I couldn’t help but notice the huge blood stain on the headliner of truck 66. The burgundy splatter pattern loomed above my head in the cab — a constant reminder of a fatal crash.

 

I wouldn’t learn the gory details until I’d been driving the truck for a couple of months — nightly runs from Cleveland to Akron and back. I was hauling U.S. Mail for a contractor named Walter Johnson. (More on Walter in future posts.)

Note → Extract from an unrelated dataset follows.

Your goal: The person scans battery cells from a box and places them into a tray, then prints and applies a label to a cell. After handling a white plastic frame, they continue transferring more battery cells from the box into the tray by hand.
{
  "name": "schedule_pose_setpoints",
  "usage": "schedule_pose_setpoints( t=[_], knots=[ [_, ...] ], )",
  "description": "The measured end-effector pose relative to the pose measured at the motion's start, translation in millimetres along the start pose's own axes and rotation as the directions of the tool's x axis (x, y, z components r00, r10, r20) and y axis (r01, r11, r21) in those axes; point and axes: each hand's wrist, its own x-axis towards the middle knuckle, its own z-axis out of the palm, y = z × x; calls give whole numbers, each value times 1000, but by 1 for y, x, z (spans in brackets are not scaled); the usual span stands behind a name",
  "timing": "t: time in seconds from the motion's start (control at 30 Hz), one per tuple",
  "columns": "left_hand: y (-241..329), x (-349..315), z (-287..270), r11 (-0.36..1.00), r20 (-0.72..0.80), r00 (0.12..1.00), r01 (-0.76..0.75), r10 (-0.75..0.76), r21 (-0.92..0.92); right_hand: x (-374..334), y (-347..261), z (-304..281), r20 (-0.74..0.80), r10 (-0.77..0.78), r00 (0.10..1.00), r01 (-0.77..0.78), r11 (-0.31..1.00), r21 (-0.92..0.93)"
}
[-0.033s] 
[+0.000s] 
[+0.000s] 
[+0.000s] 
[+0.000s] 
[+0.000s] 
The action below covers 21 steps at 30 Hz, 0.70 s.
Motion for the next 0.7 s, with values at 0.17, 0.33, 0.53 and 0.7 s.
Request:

On that fateful night, I backed truck 66 up to the dock at the Cleveland Parcel Post Annex on West Ninth Street. It was a Sunday night and the only one around was an old black man. He fit right in with the dreary setting of the lakefront loading dock — weathered face, glazed eyes, grimy coveralls, tattered work gloves.

He looked at the number on the back of the truck.

“Number 66,” he muttered. “Man died in that truck one night.”

As he rolled several carts of mail into the back of the truck, he described the accident in  detail. Apparently, the driver who wasn’t wearing a seat belt, took a curve too sharply and the truck toppled onto its left side.

“He went out the window and got pinned between the top of the cab and the street, almost cut him in two,” he said, closing the overhead door on the back of the truck.

My stomach churned as I climbed down from the dock.

As I headed toward the cab, I heard the old man say, “And he was a white boy — just like you.”